Peut-on refaire les joints sans vider la piscine pour stopper l'infiltration ?
La réponse courte est non, malgré ce que prétendent certains fabricants de pâtes sous-marines miracles. Pour qu'un joint soit efficace et adhère réellement, le support doit être propre, sec et exempt de dépôts calcaires. Appliquer un produit dans une eau à 25 degrés remplie de produits chimiques garantit une adhérence médiocre et une durabilité de quelques mois tout au plus. Il faut impérativement vider le bassin à 100% et laisser sécher les parois pendant au moins 48 heures avant d'entamer une rénovation sérieuse des joints de piscine pour garantir une étanchéité de surface optimale.

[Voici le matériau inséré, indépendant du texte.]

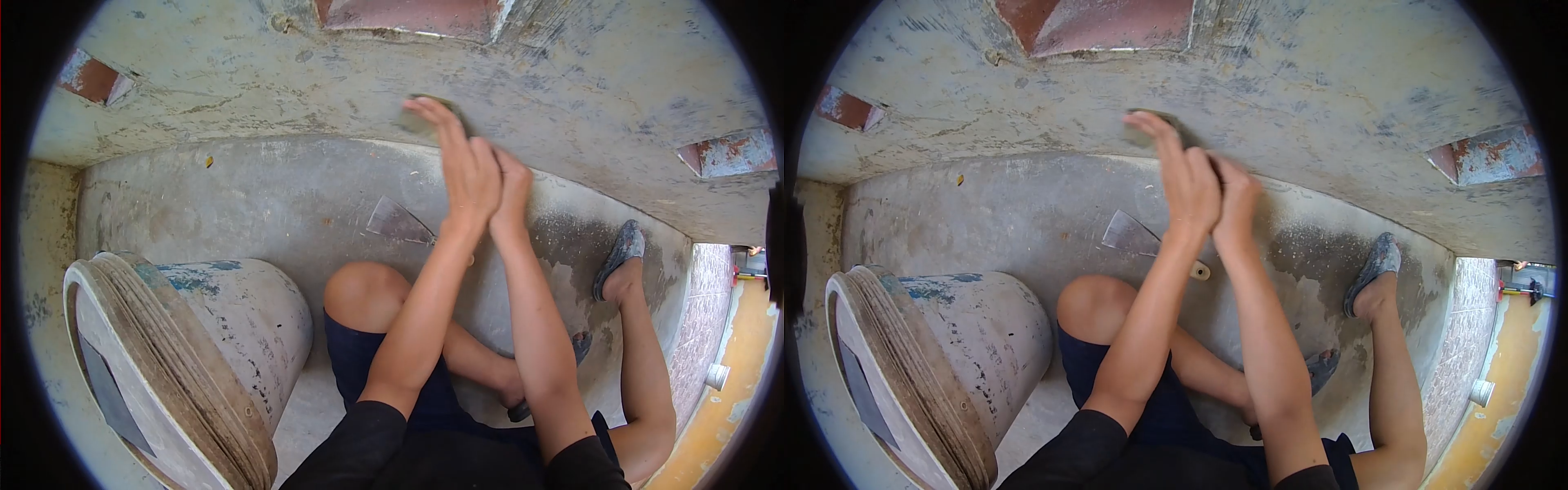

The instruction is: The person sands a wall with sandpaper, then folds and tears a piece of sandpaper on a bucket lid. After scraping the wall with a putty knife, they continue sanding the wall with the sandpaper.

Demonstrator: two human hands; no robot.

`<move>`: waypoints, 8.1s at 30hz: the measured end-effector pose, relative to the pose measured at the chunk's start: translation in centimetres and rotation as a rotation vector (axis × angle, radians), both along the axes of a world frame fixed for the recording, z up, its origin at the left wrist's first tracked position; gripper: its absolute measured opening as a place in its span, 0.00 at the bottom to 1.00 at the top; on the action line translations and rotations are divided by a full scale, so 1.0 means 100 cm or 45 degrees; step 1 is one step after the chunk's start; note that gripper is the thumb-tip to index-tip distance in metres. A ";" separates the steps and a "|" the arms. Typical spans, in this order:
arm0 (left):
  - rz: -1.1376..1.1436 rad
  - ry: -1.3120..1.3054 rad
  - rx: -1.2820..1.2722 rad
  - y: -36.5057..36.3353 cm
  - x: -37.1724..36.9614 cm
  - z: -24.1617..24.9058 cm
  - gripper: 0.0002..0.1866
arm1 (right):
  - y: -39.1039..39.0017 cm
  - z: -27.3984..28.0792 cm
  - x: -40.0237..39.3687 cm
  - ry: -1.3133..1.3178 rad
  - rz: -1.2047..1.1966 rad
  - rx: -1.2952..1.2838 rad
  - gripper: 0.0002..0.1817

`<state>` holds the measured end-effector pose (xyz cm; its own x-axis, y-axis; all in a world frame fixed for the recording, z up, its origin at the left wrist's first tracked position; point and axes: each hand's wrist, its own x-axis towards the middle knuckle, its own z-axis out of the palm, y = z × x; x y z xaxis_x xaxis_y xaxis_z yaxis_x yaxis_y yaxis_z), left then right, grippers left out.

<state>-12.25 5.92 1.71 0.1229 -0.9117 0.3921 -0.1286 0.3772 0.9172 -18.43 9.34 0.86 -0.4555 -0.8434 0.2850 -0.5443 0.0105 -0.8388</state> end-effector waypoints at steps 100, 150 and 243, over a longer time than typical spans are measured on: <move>0.006 0.018 -0.231 -0.016 0.019 0.064 0.49 | -0.017 0.062 0.005 0.366 0.043 -0.300 0.06; 0.310 -0.166 0.117 -0.027 0.044 -0.027 0.32 | 0.103 -0.052 0.074 0.004 -0.128 0.109 0.19; -1.427 -0.283 1.025 0.008 0.020 -0.028 0.16 | 0.135 -0.015 -0.061 -1.971 0.110 0.073 0.17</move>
<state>-10.30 6.77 -1.12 -0.8075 -0.4633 -0.3650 -0.2826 -0.2393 0.9289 -24.57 22.87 -0.65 -0.2158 -0.8747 -0.4339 0.8230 0.0762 -0.5629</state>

Le verdict technique : arrêtez de colmater, commencez à traiter
L'obsession pour l'étanchéité des joints est un combat perdu d'avance si l'on ignore la chimie de l'eau. Prétendre qu'un joint ciment restera étanche plus de trois saisons est un mensonge commercial éhonté. On doit accepter que le carrelage soit un revêtement drainant par nature et que seule une préparation rigoureuse du support en amont garantit la survie du bassin. Si vos joints s'effritent, ne cherchez pas un produit magique, mais vérifiez d'abord votre balance de Taylor et votre taux de calcaire. Je prends le pari qu'une piscine avec des joints imparfaits mais une eau parfaitement équilibrée durera deux fois plus longtemps qu'un bassin aux joints neufs martyrisé par un pH instable. La vérité est là : la durabilité ne se joue pas dans la truelle, mais dans l'analyseur d'eau. C'est l'équilibre chimique qui protège la structure, pas le mortier de surface.